Pickle in the Middle—The most vulnerable business is not the high-end M&A and litigation work, nor the low-end stuff handled by many smaller firms. The real target is the standardized (and standardiz-able), process-oriented work: “The accountants insist that they do not want to compete with law firms, and that legal services will remain a small chunk of their revenues in the medium term. So far, they have focused on mid-tier, process-oriented work rather than the big deals and lawsuits that elite law firms chase” That positioning puts the Big Four in the same space occupied by the new alternative legal industry players such as Axiom, whose $73 million deal with a major bank, doing precisely this kind of large-scale work, has attracted a bit of attention.

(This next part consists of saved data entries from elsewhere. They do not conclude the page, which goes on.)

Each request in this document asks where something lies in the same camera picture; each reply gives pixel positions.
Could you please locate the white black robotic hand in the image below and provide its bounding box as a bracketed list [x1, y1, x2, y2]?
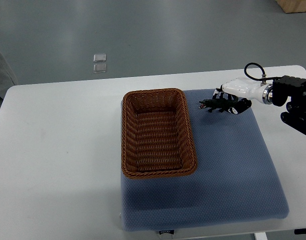
[212, 77, 272, 115]

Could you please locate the dark toy crocodile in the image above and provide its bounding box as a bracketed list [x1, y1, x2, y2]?
[199, 96, 238, 113]

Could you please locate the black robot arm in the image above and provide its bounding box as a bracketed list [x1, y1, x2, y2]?
[265, 75, 306, 135]

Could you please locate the brown wicker basket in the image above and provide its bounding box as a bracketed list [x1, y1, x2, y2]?
[121, 88, 197, 179]

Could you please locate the blue foam cushion mat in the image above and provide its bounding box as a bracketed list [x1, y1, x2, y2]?
[121, 89, 289, 231]

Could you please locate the wooden box corner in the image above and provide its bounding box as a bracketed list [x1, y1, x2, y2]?
[276, 0, 306, 14]

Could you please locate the upper metal floor plate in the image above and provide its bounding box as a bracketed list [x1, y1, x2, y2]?
[93, 53, 107, 63]

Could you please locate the black table control panel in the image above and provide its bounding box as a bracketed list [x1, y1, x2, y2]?
[294, 228, 306, 235]

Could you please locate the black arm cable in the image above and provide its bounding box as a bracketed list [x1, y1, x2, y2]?
[244, 62, 276, 83]

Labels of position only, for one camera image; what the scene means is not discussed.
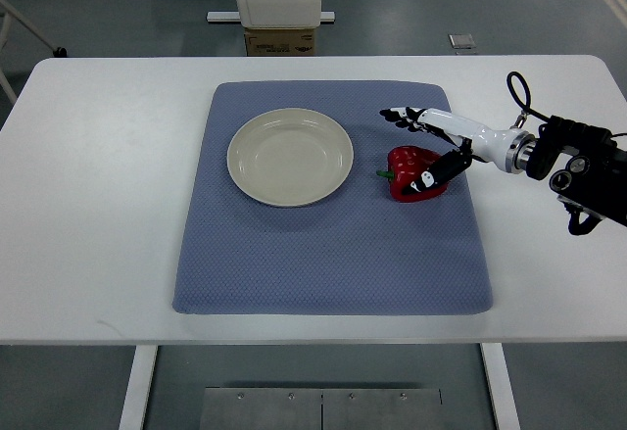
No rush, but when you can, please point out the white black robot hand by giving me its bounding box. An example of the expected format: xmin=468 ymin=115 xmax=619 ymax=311
xmin=380 ymin=107 xmax=535 ymax=195

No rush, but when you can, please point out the red bell pepper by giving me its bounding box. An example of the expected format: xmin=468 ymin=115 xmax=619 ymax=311
xmin=376 ymin=146 xmax=448 ymax=203

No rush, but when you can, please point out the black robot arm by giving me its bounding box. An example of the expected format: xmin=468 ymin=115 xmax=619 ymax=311
xmin=516 ymin=116 xmax=626 ymax=236

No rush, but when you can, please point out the cream round plate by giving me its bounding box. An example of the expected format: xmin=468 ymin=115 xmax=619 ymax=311
xmin=226 ymin=108 xmax=354 ymax=208

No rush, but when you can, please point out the small grey floor panel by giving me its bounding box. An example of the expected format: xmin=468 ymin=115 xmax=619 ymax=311
xmin=448 ymin=33 xmax=476 ymax=50

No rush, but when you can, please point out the blue textured mat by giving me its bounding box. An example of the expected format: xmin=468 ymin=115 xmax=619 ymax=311
xmin=172 ymin=80 xmax=493 ymax=315

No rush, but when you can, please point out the white table right leg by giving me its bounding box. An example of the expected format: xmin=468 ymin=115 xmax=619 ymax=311
xmin=480 ymin=343 xmax=521 ymax=430

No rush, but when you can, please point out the white table leg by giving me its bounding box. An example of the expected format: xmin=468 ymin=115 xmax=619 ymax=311
xmin=119 ymin=345 xmax=158 ymax=430
xmin=480 ymin=343 xmax=521 ymax=430

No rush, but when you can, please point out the cardboard box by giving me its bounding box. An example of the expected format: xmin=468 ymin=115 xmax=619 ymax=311
xmin=244 ymin=28 xmax=315 ymax=57

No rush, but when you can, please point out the white table left leg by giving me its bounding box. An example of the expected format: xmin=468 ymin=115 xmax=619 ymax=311
xmin=119 ymin=345 xmax=158 ymax=430

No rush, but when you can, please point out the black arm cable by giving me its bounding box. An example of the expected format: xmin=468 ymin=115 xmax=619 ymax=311
xmin=506 ymin=71 xmax=553 ymax=127

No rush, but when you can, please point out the white rack frame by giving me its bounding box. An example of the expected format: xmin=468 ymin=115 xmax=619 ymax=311
xmin=1 ymin=0 xmax=69 ymax=106

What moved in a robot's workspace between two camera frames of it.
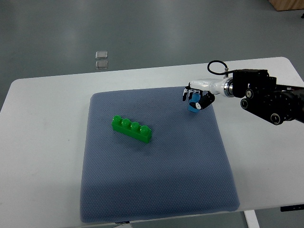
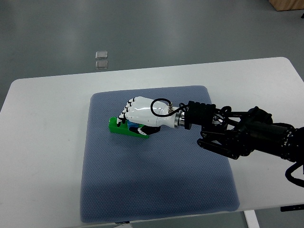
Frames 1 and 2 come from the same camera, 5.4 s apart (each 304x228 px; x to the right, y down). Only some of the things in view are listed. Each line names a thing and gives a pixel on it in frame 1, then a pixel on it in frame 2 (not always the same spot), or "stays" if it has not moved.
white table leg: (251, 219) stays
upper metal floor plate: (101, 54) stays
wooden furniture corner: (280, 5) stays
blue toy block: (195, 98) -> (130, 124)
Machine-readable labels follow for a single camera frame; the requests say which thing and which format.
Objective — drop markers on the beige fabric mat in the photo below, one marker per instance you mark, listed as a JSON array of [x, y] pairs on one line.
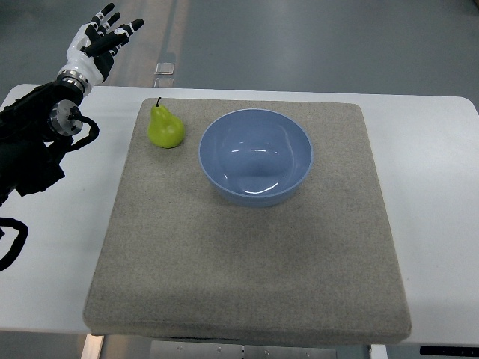
[[180, 262]]

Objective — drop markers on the grey table frame base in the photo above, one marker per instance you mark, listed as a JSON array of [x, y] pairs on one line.
[[136, 347]]

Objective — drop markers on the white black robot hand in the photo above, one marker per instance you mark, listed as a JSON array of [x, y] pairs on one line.
[[91, 54]]

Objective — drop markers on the blue bowl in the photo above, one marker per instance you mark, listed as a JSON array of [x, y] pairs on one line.
[[255, 157]]

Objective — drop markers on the metal floor plate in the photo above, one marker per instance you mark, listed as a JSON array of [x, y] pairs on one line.
[[164, 75]]

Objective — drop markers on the green pear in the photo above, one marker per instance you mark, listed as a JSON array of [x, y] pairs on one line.
[[164, 129]]

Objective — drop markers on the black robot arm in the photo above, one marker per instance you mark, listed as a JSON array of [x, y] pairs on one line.
[[31, 150]]

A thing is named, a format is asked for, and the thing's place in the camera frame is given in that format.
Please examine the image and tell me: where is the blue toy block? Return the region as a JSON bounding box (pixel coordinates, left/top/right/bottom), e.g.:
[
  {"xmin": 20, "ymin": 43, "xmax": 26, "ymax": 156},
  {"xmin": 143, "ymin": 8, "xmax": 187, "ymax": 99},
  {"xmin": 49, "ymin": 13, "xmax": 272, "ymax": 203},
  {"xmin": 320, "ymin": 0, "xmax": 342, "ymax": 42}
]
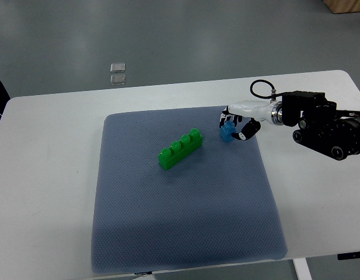
[{"xmin": 220, "ymin": 121, "xmax": 236, "ymax": 142}]

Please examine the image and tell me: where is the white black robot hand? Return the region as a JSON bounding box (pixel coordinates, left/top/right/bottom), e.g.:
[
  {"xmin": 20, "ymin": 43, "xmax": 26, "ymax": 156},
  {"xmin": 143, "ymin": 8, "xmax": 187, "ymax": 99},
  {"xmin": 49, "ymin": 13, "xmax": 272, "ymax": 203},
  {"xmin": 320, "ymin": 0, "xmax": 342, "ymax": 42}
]
[{"xmin": 219, "ymin": 100, "xmax": 283, "ymax": 141}]

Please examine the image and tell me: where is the black table control panel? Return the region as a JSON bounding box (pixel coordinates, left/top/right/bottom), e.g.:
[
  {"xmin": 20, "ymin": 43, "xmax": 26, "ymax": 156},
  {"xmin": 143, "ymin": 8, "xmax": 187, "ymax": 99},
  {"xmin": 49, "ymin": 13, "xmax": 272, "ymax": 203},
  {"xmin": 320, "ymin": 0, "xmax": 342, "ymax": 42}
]
[{"xmin": 337, "ymin": 251, "xmax": 360, "ymax": 261}]

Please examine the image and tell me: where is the white table leg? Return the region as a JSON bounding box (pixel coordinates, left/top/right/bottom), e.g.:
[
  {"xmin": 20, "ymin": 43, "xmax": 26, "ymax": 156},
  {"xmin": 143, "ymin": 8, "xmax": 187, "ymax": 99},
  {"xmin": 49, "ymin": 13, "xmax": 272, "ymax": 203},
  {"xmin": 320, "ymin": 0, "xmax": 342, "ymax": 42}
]
[{"xmin": 292, "ymin": 258, "xmax": 312, "ymax": 280}]

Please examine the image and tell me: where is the green four-stud toy block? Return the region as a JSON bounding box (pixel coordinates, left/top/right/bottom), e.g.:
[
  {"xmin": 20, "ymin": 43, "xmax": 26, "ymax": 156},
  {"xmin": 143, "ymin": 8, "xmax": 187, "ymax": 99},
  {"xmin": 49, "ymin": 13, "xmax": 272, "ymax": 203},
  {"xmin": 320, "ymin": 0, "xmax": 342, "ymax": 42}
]
[{"xmin": 158, "ymin": 128, "xmax": 203, "ymax": 170}]

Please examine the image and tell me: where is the blue-grey mesh mat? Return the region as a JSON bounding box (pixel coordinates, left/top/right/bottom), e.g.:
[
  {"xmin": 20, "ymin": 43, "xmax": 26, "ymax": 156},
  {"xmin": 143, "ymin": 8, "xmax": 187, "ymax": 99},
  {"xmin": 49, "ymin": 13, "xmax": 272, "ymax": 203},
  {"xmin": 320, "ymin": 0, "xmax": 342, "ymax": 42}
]
[{"xmin": 91, "ymin": 107, "xmax": 287, "ymax": 274}]

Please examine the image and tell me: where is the upper metal floor plate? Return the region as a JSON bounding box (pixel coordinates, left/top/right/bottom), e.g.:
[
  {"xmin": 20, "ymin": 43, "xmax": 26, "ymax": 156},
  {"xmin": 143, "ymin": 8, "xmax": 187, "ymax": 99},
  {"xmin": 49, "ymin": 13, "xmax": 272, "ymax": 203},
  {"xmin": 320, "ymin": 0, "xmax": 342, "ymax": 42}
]
[{"xmin": 110, "ymin": 62, "xmax": 125, "ymax": 73}]

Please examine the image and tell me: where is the wooden furniture corner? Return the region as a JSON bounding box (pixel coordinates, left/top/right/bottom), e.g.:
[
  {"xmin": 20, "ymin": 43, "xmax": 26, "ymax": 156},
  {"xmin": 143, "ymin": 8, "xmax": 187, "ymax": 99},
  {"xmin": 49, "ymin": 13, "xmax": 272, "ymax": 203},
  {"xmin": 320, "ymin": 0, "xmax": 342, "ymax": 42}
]
[{"xmin": 323, "ymin": 0, "xmax": 360, "ymax": 14}]

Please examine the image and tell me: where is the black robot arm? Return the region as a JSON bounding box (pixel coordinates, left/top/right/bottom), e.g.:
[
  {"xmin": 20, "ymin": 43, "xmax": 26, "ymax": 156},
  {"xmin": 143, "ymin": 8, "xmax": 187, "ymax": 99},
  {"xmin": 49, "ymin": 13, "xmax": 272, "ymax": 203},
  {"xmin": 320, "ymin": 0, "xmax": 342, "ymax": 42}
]
[{"xmin": 281, "ymin": 91, "xmax": 360, "ymax": 160}]

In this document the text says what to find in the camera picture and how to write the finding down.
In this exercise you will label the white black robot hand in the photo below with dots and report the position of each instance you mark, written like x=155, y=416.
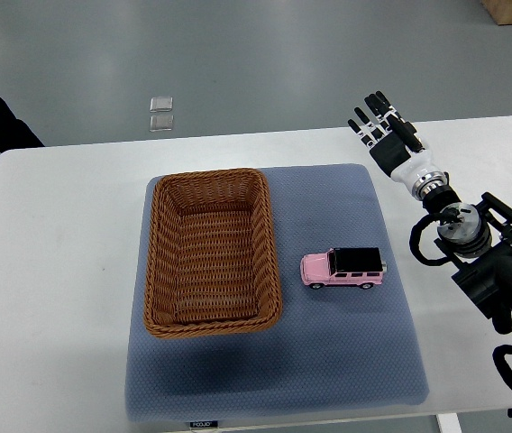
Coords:
x=394, y=145

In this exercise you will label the pink toy car black roof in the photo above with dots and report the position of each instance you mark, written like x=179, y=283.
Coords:
x=360, y=267

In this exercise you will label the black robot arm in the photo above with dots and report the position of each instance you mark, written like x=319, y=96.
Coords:
x=477, y=240

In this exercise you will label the brown wicker basket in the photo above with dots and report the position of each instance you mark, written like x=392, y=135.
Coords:
x=212, y=266

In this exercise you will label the blue grey mat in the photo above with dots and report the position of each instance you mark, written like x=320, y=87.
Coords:
x=337, y=348

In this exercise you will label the lower floor metal plate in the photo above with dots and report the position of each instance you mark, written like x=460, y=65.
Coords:
x=159, y=123

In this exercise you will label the floor metal plate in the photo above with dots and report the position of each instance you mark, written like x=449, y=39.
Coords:
x=159, y=123
x=161, y=104

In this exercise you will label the upper floor metal plate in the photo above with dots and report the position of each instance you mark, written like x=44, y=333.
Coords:
x=161, y=104

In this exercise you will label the white table leg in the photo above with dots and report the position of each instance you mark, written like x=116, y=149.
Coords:
x=448, y=423

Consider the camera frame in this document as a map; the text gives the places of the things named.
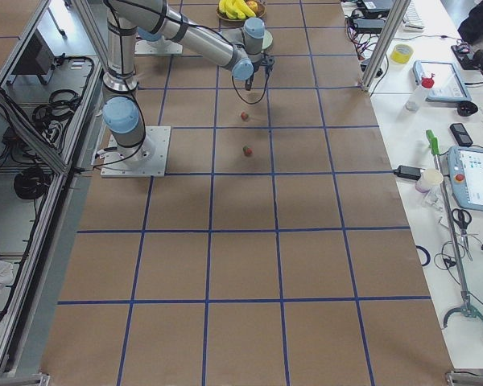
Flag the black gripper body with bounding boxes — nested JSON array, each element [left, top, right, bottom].
[[250, 52, 275, 74]]

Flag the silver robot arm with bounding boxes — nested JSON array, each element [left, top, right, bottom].
[[102, 1, 154, 167], [105, 1, 275, 90]]

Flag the pale green plate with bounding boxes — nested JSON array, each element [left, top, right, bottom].
[[262, 31, 273, 51]]

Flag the red yellow apple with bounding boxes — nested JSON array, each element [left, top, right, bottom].
[[246, 0, 258, 13]]

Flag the yellow banana bunch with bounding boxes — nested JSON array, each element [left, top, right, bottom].
[[218, 0, 258, 20]]

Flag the woven wicker basket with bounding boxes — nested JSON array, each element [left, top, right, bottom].
[[216, 2, 268, 22]]

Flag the yellow tape roll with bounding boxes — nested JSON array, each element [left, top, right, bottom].
[[390, 43, 414, 64]]

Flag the clear bottle red cap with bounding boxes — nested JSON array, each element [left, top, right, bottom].
[[404, 74, 435, 112]]

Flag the black power adapter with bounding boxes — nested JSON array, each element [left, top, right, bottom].
[[393, 165, 423, 181]]

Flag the teach pendant upper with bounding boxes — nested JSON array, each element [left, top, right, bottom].
[[412, 60, 472, 103]]

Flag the teach pendant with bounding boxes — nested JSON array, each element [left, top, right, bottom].
[[447, 146, 483, 211], [412, 60, 472, 103]]

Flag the white paper cup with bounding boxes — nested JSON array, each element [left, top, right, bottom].
[[415, 169, 444, 193]]

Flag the teach pendant lower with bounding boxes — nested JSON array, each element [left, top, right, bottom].
[[447, 146, 483, 211]]

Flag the long reach grabber tool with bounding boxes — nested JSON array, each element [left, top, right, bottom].
[[425, 129, 483, 351]]

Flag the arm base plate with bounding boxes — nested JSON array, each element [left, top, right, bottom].
[[101, 126, 171, 178], [135, 38, 183, 56]]

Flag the aluminium frame post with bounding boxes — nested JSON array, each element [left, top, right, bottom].
[[361, 0, 411, 91]]

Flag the black handled scissors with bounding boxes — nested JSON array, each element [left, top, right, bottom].
[[451, 208, 473, 261]]

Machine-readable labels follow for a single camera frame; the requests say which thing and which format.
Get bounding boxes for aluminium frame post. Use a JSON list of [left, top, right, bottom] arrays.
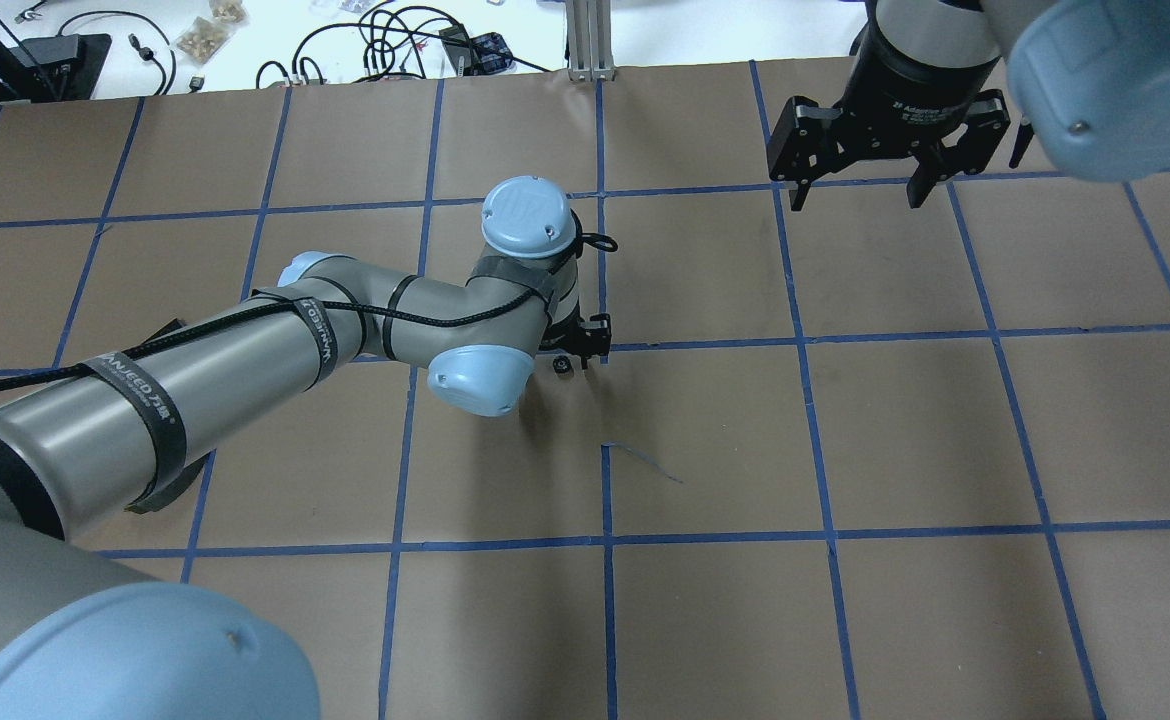
[[563, 0, 617, 83]]

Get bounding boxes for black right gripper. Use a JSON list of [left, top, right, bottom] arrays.
[[768, 40, 1010, 211]]

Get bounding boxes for olive brake shoe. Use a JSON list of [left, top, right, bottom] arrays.
[[124, 454, 209, 515]]

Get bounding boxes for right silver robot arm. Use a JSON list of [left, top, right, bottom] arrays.
[[768, 1, 1170, 210]]

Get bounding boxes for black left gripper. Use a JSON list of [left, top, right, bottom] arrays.
[[541, 281, 613, 365]]

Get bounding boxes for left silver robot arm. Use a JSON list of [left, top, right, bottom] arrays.
[[0, 176, 617, 719]]

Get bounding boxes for black power adapter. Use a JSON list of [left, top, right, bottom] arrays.
[[849, 1, 914, 59]]

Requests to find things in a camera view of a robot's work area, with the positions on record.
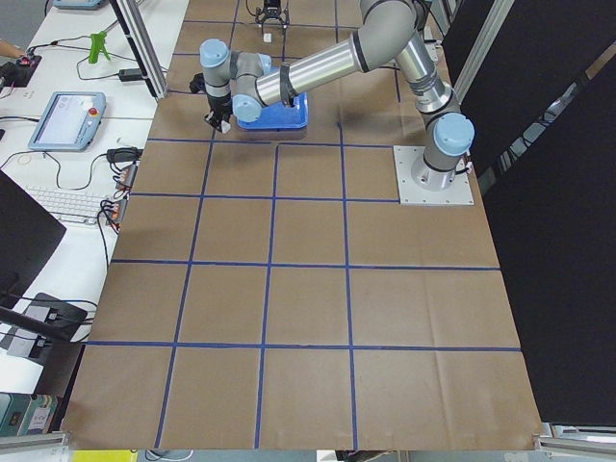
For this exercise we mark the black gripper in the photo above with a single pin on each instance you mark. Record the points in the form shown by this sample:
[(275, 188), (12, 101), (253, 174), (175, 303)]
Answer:
[(270, 10), (218, 105)]

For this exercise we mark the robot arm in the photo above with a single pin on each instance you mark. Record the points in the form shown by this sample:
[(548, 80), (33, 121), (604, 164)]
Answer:
[(241, 84)]

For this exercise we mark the blue plastic tray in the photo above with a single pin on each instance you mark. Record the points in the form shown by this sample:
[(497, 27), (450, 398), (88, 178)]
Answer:
[(279, 117)]

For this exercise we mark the black power adapter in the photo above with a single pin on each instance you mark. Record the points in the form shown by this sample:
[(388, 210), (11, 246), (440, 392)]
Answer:
[(129, 75)]

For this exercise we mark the teach pendant tablet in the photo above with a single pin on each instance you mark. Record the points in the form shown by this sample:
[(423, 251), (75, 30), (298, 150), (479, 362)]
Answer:
[(69, 121)]

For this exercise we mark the white keyboard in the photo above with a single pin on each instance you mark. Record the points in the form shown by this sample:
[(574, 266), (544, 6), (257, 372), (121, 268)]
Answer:
[(78, 208)]

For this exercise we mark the black monitor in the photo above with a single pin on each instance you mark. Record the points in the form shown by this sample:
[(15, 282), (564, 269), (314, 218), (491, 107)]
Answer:
[(29, 237)]

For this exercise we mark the black monitor stand base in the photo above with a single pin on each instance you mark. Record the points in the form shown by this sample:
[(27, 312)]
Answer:
[(65, 317)]

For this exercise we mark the aluminium frame post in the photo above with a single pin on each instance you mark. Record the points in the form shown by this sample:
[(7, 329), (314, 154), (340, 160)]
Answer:
[(129, 18)]

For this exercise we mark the green handled reacher grabber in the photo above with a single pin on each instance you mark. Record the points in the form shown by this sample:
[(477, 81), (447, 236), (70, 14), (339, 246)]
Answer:
[(98, 47)]

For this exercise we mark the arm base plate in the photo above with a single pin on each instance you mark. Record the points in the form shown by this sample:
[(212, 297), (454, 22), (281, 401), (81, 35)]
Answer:
[(419, 185)]

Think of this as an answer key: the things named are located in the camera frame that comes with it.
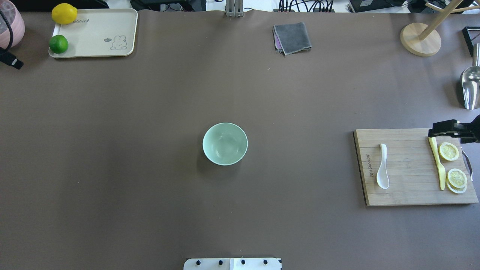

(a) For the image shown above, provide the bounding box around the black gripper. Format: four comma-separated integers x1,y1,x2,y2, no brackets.
428,115,480,144

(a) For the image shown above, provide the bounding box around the mint green bowl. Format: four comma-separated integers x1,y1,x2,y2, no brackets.
202,122,249,166

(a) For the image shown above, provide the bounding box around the white ceramic spoon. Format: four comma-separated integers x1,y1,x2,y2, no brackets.
376,143,390,189

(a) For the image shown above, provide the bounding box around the pink bowl of ice cubes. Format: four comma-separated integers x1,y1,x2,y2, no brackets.
0,0,26,50

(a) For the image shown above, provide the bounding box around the lemon slice lower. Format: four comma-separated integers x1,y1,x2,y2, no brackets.
438,142,459,161

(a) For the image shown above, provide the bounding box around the lemon slice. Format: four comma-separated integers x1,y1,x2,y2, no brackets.
438,142,459,161
447,168,468,189

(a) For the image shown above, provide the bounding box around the yellow plastic knife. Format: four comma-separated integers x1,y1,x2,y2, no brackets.
427,137,446,191

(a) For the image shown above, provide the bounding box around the lemon slice upper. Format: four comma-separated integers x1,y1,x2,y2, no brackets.
447,168,468,189

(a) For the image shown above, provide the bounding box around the steel scoop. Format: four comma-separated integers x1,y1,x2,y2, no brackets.
461,44,480,110

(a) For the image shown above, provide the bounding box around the bamboo cutting board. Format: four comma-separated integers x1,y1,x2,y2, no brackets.
354,128,479,206

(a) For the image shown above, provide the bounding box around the wooden mug tree stand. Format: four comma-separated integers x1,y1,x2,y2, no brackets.
400,0,480,57

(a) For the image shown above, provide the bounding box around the grey folded cloth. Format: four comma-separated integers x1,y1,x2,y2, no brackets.
273,22,312,56

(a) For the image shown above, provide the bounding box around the cream rabbit tray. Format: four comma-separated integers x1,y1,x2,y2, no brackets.
48,8,138,59

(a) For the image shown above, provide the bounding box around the green lime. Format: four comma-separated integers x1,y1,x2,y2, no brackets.
49,35,69,54

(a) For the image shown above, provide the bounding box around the yellow lemon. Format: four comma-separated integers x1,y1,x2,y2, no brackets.
51,3,78,24

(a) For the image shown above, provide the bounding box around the black box frame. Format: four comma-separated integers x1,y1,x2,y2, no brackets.
462,26,480,56

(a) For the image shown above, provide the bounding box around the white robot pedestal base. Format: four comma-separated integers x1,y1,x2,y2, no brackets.
183,257,282,270

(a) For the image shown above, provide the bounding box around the aluminium frame post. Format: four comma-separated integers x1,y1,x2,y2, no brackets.
225,0,244,17

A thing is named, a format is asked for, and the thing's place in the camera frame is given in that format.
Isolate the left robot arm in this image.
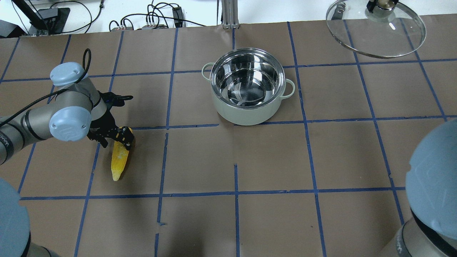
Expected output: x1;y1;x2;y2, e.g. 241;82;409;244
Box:
0;49;135;257

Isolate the glass pot lid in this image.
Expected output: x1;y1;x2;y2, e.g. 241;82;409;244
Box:
325;0;427;60

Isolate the pale green steel pot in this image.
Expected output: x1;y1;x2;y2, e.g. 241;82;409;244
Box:
201;47;296;126

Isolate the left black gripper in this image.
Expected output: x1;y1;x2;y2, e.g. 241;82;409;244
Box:
87;91;133;150

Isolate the yellow corn cob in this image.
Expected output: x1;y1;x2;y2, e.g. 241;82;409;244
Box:
111;126;135;182

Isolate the aluminium frame post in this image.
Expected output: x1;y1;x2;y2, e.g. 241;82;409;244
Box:
221;0;240;29

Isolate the black power adapter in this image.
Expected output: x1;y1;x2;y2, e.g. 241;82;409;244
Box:
172;6;184;28

The U.S. can be complacent… so far—The Economist article, after first declaring doom and gloom, goes on to say that the largest legal market, the U.S., can relax a bit because its regulatory structure prohibits non-lawyers from practicing law or owning law practices. “Those in America can afford to be complacent: the accountants’ lobbyists are too busy advancing the interests of their existing businesses to push for an opening of the legal profession. Even if they tried, America’s legislative bodies are infested with lawyers, who would surely fight back.”
The most vulnerable business is not the high-end M&A and litigation work, nor the low-end stuff handled by many smaller firms. The real target is the standardized (and standardiz-able), process-oriented work…
Indeed, the biggest push has been outside the U.S. to date. But there are many observers who think that the moat that the U.S. legal industry has built around itself isn’t impenetrable, and that corporations with real money will begin voting with their dollars for a new regime.
Capital and technology to scale—What’s all that money good for? “Only the likes of PwC and Deloitte can muster the capital and technology (and relatively cheap labour) to industrialise the artisanal model of legal practice that has endured so long. Businesses that spend heavily on legal advice stand to save a fortune. But law firms that are sub-scale and inefficient risk ruin.” That’s the big problem in a nutshell—once the remaining barriers are down, the law firms may be forced to engage in a battle to preserve that middle-level, process work—but they will be hopelessly under-resourced to do it, and whether they have the management chops to make the transition is a big question.
The large law firms that we know today are not going away—that high-stakes litigation and M&A work and other bet-the-company advisory work will still be in good supply for the large global law firms. But the Big Four accounting firms are likely to become an important component of the growing array of legal services providers that are anything but traditional law firms in their approach and their resources.